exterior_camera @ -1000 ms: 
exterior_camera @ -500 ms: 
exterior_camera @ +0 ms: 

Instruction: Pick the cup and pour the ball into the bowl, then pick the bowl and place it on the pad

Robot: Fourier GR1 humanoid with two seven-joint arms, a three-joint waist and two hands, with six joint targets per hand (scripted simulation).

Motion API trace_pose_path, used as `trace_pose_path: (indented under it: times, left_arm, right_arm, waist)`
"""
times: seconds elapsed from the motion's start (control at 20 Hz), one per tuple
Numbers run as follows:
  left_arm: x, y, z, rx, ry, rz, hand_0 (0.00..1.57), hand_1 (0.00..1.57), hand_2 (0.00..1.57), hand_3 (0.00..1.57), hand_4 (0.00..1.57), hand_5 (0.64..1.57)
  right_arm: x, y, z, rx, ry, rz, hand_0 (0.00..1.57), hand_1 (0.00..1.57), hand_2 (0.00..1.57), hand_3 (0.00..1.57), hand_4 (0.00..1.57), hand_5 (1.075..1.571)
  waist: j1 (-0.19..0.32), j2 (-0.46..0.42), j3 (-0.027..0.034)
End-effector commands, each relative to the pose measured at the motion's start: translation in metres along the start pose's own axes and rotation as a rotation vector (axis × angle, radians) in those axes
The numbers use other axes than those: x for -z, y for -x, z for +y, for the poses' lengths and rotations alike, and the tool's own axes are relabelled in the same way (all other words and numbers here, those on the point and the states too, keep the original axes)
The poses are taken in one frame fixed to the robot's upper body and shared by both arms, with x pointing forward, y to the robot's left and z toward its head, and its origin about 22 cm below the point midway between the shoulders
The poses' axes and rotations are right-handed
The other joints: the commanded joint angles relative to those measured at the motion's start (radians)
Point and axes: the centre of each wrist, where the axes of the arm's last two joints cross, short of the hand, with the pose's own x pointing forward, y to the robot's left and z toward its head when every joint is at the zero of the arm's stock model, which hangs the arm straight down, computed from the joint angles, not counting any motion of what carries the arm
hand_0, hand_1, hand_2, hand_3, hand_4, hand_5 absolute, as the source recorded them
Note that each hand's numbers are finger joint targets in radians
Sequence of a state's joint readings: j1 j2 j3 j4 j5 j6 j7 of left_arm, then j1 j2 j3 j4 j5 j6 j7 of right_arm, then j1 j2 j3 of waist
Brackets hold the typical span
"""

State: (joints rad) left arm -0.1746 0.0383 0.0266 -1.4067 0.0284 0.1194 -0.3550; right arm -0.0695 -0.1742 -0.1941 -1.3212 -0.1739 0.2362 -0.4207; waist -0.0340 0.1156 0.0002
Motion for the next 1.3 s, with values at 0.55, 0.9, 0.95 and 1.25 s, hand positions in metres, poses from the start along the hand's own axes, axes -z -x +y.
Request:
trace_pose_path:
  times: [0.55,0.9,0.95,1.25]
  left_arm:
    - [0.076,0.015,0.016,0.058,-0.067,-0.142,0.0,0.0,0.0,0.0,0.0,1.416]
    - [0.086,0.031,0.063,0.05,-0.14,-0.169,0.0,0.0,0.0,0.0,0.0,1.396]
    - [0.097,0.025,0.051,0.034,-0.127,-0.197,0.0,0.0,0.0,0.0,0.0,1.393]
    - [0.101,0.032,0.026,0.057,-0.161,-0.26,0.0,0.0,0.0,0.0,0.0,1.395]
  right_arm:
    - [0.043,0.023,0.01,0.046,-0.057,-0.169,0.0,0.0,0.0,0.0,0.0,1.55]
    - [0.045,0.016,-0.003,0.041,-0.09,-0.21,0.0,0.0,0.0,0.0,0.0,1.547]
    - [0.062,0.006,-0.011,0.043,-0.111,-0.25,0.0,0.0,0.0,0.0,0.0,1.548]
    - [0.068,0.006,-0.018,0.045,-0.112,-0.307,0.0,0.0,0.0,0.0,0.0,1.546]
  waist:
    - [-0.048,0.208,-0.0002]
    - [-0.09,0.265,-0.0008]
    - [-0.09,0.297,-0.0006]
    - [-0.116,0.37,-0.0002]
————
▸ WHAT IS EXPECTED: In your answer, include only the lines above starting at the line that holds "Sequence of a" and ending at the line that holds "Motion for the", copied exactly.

▸ ANSWER FOR THE TASK:
Sequence of a state's joint readings: j1 j2 j3 j4 j5 j6 j7 of left_arm, then j1 j2 j3 j4 j5 j6 j7 of right_arm, then j1 j2 j3 of waist
Brackets hold the typical span
"""

State: (joints rad) left arm -0.1746 0.0383 0.0266 -1.4067 0.0284 0.1194 -0.3550; right arm -0.0695 -0.1742 -0.1941 -1.3212 -0.1739 0.2362 -0.4207; waist -0.0340 0.1156 0.0002
Motion for the next 1.3 s, with values at 0.55, 0.9, 0.95 and 1.25 s, hand positions in metres, poses from the start along the hand's own axes, axes -z -x +y.

Nothing remains to be added to the exercise.